Altimmune Inc. (NASDAQ:ALT) Receives IND Approval From The FDA for Phase II HepTcell Study In HBV

Altimmune Inc. (NASDAQ:ALT) announced that the FDA approved its IND application to carry out the second phase HepTcell study in chronic hepatitis B treatment.

Altimmune filed clinical trial applications in the UK, Canada, Spain, and Germany. The company will initiate the multinational HepTcell study in 4Q 2020, which depends on assessing the effect of the COVID-19 pandemic

HepTcell to restore antiviral T cell responses

Vipin Garg, the CEO and President of Altimmune, stated that they were delighted to obtain the IND approval for HepTcell evaluation in a second phase study. Garg asserted that HepTcell was the only immunotherapeutic treatment designed to restore antiviral responses of T cell against Hepatitis B virus’ (HBV) antigenic domains. He added that there is potential of HepTcell being a vital immunotherapy constituent in an anti-HBV combination regimen that can break immune tolerance.

World Health Organisation (WHO) estimates that there are close to 292 million cases of chronic HBV globally, and almost 900,000 people die yearly due to complications resulting from the disease. There is no available cure for chronic HBV, and the current antiviral therapies are meant only to control the ailment and need life-long medication. As a result, the treatments represent a huge burden for HBV patients because of monitoring costs and life-long treatment commitment. Most importantly of untreated chronic HBV can result in serious health problems such as liver cancer, liver failure, and cirrhosis.

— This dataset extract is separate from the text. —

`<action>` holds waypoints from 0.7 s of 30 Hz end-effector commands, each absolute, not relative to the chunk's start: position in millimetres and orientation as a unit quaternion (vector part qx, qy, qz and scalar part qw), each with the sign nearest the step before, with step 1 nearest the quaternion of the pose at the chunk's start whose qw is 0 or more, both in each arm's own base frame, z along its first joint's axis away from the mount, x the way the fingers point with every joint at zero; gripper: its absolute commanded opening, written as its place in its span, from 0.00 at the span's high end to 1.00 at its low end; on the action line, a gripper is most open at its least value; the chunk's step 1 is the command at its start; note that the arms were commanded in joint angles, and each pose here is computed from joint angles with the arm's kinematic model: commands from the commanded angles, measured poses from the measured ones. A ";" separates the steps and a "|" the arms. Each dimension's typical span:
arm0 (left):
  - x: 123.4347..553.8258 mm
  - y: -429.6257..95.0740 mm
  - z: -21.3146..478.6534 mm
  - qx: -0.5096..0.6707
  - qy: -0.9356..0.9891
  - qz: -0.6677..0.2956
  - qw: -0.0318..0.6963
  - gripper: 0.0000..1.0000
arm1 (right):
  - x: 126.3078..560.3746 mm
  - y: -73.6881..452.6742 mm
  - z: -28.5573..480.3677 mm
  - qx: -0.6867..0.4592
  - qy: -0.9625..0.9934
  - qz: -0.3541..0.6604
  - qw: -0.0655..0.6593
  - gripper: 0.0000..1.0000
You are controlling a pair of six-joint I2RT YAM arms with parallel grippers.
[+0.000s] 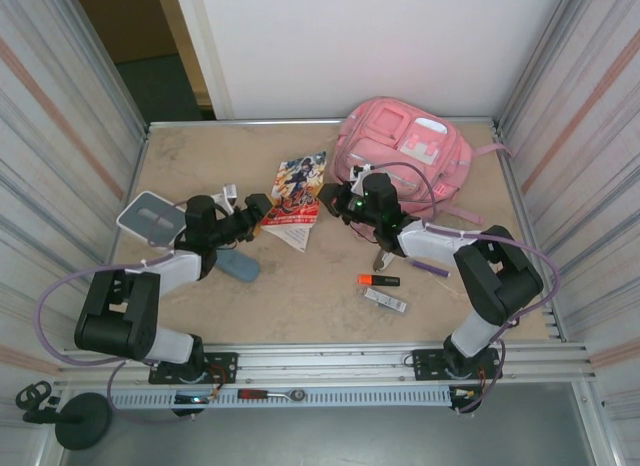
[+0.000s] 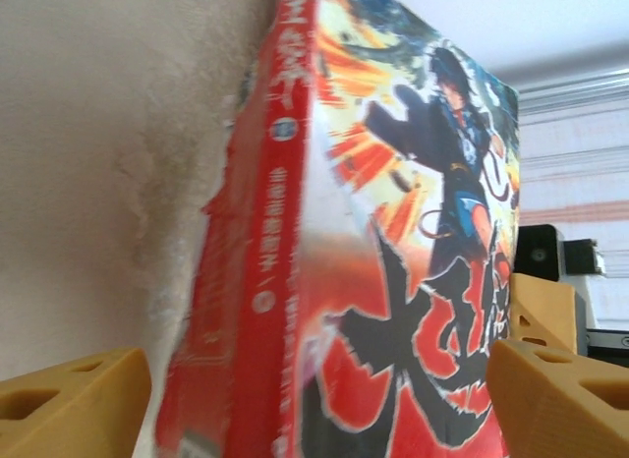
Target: Pack the student bag
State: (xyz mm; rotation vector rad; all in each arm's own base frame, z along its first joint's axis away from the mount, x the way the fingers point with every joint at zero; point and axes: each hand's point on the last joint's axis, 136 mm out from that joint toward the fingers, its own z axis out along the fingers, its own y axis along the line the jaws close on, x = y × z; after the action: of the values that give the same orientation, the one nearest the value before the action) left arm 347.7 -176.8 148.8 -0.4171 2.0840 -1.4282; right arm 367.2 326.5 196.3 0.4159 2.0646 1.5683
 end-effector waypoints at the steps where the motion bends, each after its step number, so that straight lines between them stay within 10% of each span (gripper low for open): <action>1: 343.6 -189.9 171.7 -0.126 0.758 -0.569 0.294 0.16 | 366.8 333.6 251.4 0.134 0.696 0.644 0.287 1.00; 21: 337.3 -189.2 224.1 -0.096 0.742 -0.567 0.343 0.75 | 376.8 330.5 189.8 0.138 0.736 0.596 0.289 1.00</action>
State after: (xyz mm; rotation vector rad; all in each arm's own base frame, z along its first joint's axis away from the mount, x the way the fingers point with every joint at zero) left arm 339.4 -184.3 187.7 -0.3730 2.0045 -1.4572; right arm 372.7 332.2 178.9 0.4448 2.0471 1.6055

HepTcell combination with IC31® adjuvant well tolerated

HepTcell, an immunotherapeutic treatment, is derived from nine synthetic HBV peptides formulated from Valneva SE’s TLR9 adjuvant, IC31®. The peptides are designed to induce T cell responses against HBV genotypes for patients with varied genetic backgrounds. The company conducted phase 1 trials in the UK and South Korea with three monthly injections at two HepTcell peptide dose levels administered with IC31® adjuvant and without. There was better tolerance in both study arms with both the low and high HepTcell doses administered in combination with the IC31® adjuvant showing strong T cell responses against HBV antigens.